→ **REQUIRED WORK**
Each entry must be restated exactly as it appears.

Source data
+++
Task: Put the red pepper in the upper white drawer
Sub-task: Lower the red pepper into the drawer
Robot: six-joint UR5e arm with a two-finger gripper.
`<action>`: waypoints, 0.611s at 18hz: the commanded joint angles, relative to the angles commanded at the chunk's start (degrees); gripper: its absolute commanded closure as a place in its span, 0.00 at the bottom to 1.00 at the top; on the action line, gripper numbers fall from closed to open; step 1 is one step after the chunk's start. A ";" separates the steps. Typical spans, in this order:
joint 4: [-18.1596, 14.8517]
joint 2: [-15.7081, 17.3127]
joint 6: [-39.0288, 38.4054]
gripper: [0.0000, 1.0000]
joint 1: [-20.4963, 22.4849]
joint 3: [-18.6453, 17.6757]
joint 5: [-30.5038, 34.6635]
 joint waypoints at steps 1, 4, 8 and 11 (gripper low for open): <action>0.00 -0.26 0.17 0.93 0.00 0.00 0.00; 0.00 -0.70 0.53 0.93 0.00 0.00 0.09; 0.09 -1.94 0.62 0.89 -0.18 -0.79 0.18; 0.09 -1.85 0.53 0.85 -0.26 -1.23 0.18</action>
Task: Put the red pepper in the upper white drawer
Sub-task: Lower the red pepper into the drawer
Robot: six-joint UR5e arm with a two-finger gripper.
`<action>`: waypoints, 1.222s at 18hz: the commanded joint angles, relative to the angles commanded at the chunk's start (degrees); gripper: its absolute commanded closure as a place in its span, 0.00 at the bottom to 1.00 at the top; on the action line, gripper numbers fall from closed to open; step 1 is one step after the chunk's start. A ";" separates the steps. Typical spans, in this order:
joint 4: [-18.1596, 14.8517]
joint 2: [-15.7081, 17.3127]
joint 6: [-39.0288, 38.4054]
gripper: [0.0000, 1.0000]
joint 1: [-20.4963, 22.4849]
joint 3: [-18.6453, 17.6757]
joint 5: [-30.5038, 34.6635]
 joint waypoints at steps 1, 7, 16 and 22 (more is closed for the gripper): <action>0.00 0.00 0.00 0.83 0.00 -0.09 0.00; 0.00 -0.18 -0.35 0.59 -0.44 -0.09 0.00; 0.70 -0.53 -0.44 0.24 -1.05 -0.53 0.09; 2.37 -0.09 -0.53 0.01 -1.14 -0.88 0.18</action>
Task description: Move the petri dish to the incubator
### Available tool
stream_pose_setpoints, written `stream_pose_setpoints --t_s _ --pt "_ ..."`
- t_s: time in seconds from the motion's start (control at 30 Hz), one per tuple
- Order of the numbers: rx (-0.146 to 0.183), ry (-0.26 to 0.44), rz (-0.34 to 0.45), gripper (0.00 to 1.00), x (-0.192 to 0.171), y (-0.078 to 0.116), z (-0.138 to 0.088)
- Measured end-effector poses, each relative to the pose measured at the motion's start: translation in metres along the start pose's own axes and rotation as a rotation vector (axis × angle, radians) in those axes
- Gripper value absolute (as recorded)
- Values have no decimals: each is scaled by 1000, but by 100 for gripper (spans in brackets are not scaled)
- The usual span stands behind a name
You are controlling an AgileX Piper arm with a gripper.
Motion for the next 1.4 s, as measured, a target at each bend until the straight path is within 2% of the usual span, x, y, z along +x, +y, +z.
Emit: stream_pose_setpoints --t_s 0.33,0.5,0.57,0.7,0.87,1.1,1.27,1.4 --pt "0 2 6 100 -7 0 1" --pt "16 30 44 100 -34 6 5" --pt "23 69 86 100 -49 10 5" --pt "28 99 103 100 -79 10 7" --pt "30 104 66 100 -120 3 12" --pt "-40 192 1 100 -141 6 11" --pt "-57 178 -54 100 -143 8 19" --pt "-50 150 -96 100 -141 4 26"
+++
→ **OUTPUT OF THE EXERCISE**
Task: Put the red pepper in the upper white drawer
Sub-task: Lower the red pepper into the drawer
Robot: six-joint UR5e arm with a two-finger gripper.
`<action>`: waypoints, 0.611s at 18hz: the commanded joint angles, relative to the angles commanded at the chunk's start (degrees); gripper: its absolute commanded closure as a place in its span, 0.00 at the bottom to 1.00 at the top; on the action line, gripper numbers fall from closed to open; step 1 is one step after the chunk's start. A ";" separates the steps. Typical spans, in this order:
joint 4: [-18.1596, 14.8517]
joint 2: [-15.7081, 17.3127]
joint 6: [-39.0288, 38.4054]
gripper: [0.0000, 1.0000]
joint 1: [-20.4963, 22.4849]
joint 3: [-18.6453, 17.6757]
joint 5: [-30.5038, 34.6635]
 joint waypoints at steps 1, 4, 8 and 11 (gripper low for open): <action>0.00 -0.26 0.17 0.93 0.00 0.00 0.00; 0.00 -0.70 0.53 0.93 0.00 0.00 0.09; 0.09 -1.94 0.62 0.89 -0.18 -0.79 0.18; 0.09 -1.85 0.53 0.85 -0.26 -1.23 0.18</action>
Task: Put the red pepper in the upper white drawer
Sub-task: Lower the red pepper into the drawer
Robot: six-joint UR5e arm with a two-finger gripper.
`<action>`: waypoints, 1.222s at 18hz: the commanded joint angles, relative to the angles commanded at the chunk's start (degrees); gripper: its absolute commanded closure as a place in its span, 0.00 at the bottom to 1.00 at the top; on the action line, gripper numbers fall from closed to open; step 1 is one step after the chunk's start. A ";" separates the steps. Typical spans, in this order:
joint 4: [-18.1596, 14.8517]
joint 2: [-15.7081, 17.3127]
joint 6: [-39.0288, 38.4054]
gripper: [0.0000, 1.0000]
joint 1: [-20.4963, 22.4849]
joint 3: [-18.6453, 17.6757]
joint 5: [-30.5038, 34.6635]
 joint waypoints at steps 1, 7, 16 and 22 (more is closed for the gripper): <action>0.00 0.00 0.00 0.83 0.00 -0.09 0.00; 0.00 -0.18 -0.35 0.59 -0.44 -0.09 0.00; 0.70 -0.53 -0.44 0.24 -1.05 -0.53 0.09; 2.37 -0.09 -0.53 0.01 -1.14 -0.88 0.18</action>
Task description: Move the petri dish to the incubator
### Available tool
stream_pose_setpoints, written `stream_pose_setpoints --t_s _ --pt "_ ..."`
- t_s: time in seconds from the motion's start (control at 30 Hz), one per tuple
- Order of the numbers: rx (-0.146 to 0.183), ry (-0.26 to 0.44), rz (-0.34 to 0.45), gripper (0.00 to 1.00), x (-0.192 to 0.171), y (-0.078 to 0.116), z (-0.138 to 0.088)
- Measured end-effector poses, each relative to the pose measured at the motion's start: translation in metres along the start pose's own axes and rotation as a rotation vector (axis × angle, radians) in those axes
- Gripper value absolute (as recorded)
- Values have no decimals: each is scaled by 1000, but by 100 for gripper (spans in brackets are not scaled)
- The usual span stands behind a name
You are controlling an AgileX Piper arm with a gripper.
Motion for the next 1.4 s, as measured, a target at each bend until the straight path is within 2% of the usual span, x, y, z along +x, +y, +z.
Emit: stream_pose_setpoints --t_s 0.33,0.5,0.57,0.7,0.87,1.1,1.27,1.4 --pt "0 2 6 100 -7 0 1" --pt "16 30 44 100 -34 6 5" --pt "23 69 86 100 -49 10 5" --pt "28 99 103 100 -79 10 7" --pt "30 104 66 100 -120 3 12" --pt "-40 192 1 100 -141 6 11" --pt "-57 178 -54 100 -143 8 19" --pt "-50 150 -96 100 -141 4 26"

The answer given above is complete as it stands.